Sarepta Therapeutics has faced mounting scrutiny following three patient deaths linked to its AAVrh74-based gene therapies:
two in non-ambulatory Duchenne muscular dystrophy (DMD) pediatric patients treated with Elevidys, and one in a 51-year-old adult with limb-girdle muscular dystrophy (LGMD) in a clinical trial using an investigational gene therapy2 3 5.

The FDA originally requested Sarepta to halt all shipments of Elevidys and placed its LGMD gene therapy trials on clinical hold due to safety concerns—a move prompted by these deaths tied to acute liver failure3 5.

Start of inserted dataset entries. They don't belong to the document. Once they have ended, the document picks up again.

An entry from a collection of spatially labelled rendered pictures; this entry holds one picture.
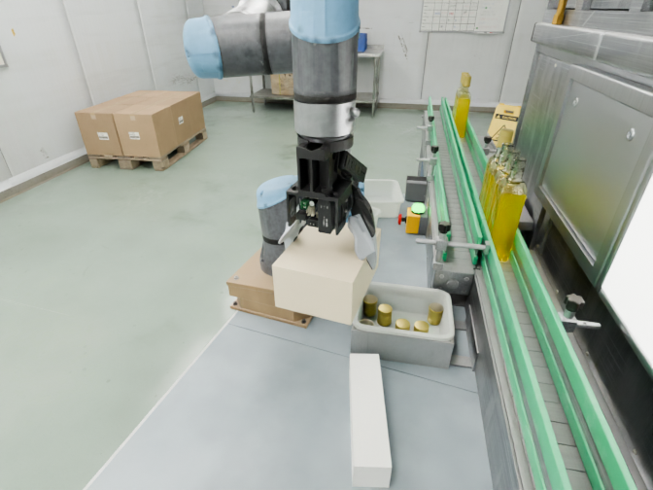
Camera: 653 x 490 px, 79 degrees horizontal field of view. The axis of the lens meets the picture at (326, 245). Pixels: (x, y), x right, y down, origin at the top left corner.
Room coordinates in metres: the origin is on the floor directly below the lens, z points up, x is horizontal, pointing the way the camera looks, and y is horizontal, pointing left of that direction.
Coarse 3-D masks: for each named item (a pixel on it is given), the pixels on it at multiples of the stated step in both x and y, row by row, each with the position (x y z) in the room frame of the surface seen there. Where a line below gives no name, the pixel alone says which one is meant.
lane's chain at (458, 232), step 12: (444, 144) 1.84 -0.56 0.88; (444, 156) 1.67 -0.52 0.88; (444, 168) 1.52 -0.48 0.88; (444, 180) 1.39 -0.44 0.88; (456, 192) 1.28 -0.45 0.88; (456, 204) 1.18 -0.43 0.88; (456, 216) 1.10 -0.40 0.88; (456, 228) 1.01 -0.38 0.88; (456, 240) 0.95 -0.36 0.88; (456, 252) 0.89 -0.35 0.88; (468, 252) 0.89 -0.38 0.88; (456, 264) 0.83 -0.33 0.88; (468, 264) 0.83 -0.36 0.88
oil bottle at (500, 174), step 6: (498, 174) 0.92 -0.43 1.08; (504, 174) 0.91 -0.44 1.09; (498, 180) 0.91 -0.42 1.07; (492, 186) 0.95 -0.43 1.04; (492, 192) 0.93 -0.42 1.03; (492, 198) 0.92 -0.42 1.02; (492, 204) 0.91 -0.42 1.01; (486, 210) 0.95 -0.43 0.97; (492, 210) 0.91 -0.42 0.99; (486, 216) 0.94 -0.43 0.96
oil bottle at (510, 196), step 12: (504, 180) 0.88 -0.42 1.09; (504, 192) 0.85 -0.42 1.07; (516, 192) 0.84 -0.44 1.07; (504, 204) 0.85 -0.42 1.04; (516, 204) 0.84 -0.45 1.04; (492, 216) 0.88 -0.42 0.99; (504, 216) 0.85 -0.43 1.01; (516, 216) 0.84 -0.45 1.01; (492, 228) 0.86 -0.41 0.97; (504, 228) 0.84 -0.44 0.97; (516, 228) 0.84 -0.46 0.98; (504, 240) 0.84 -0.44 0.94; (504, 252) 0.84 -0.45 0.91
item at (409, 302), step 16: (368, 288) 0.80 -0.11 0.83; (384, 288) 0.79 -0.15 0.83; (400, 288) 0.79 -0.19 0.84; (416, 288) 0.78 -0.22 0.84; (400, 304) 0.78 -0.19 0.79; (416, 304) 0.77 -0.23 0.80; (448, 304) 0.72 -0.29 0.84; (416, 320) 0.74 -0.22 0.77; (448, 320) 0.67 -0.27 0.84; (416, 336) 0.62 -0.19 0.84; (432, 336) 0.61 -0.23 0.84; (448, 336) 0.61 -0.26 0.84
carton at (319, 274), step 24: (312, 240) 0.53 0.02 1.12; (336, 240) 0.53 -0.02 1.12; (288, 264) 0.47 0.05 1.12; (312, 264) 0.47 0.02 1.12; (336, 264) 0.47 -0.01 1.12; (360, 264) 0.47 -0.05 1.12; (288, 288) 0.46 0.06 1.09; (312, 288) 0.44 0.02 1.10; (336, 288) 0.43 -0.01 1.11; (360, 288) 0.46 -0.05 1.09; (312, 312) 0.44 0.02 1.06; (336, 312) 0.43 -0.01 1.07
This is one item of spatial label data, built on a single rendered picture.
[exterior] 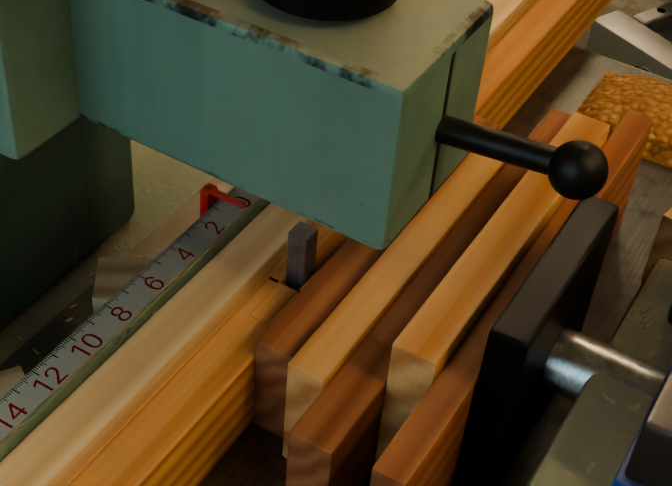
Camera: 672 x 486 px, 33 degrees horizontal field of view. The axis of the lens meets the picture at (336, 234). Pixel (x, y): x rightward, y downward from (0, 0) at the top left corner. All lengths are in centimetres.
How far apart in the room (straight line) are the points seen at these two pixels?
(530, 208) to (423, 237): 5
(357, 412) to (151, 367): 8
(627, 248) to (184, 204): 29
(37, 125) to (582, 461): 23
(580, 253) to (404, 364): 8
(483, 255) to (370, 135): 9
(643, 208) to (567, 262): 19
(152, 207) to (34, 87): 30
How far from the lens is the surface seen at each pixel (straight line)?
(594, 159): 37
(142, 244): 69
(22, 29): 41
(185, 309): 44
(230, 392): 43
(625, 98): 65
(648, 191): 62
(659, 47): 100
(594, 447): 41
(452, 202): 49
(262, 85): 38
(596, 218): 44
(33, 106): 43
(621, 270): 56
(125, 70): 42
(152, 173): 74
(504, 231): 45
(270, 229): 48
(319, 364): 42
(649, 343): 45
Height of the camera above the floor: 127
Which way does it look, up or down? 42 degrees down
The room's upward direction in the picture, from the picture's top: 5 degrees clockwise
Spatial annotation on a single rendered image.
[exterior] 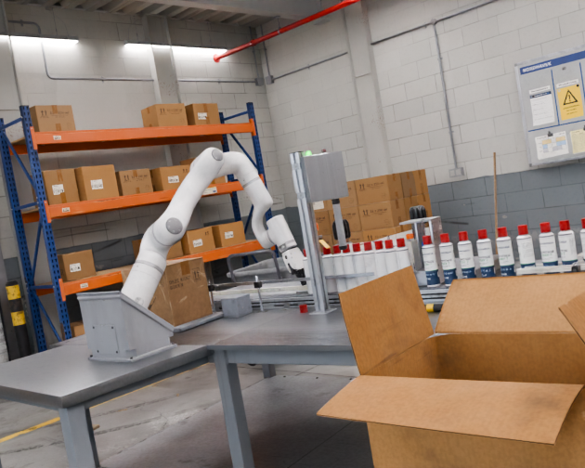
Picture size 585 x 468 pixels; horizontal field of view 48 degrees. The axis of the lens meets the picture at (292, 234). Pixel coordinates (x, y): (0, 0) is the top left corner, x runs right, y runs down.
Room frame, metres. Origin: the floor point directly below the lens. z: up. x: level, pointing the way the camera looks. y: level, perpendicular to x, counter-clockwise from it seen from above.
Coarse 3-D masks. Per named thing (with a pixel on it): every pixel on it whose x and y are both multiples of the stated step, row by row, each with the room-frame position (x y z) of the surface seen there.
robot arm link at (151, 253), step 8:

Initially, Sarepta refused the FDA’s request, continuing to supply Elevidys for ambulatory DMD patients, arguing available evidence still supported its use in that group; this created a rare standoff between company and regulator and raised concerns over transparency and regulatory trust1 3.

Following further deaths and regulatory pressure, Sarepta ultimately paused shipments of Elevidys, and its partner Roche stopped shipments in certain countries. The FDA also revoked Sarepta's platform technology designation3 5.

The FDA has since made a partial reversal, now backing Elevidys again for ambulatory DMD patients, while broader safety and regulatory issues, including a deficit of trust and demands for improved transparency, continue to reverberate through the gene therapy industry4.

Sarepta’s stock price fell more than 33% after the third reported death and subsequent regulatory actions, highlighting the significant market and industry impact2 3.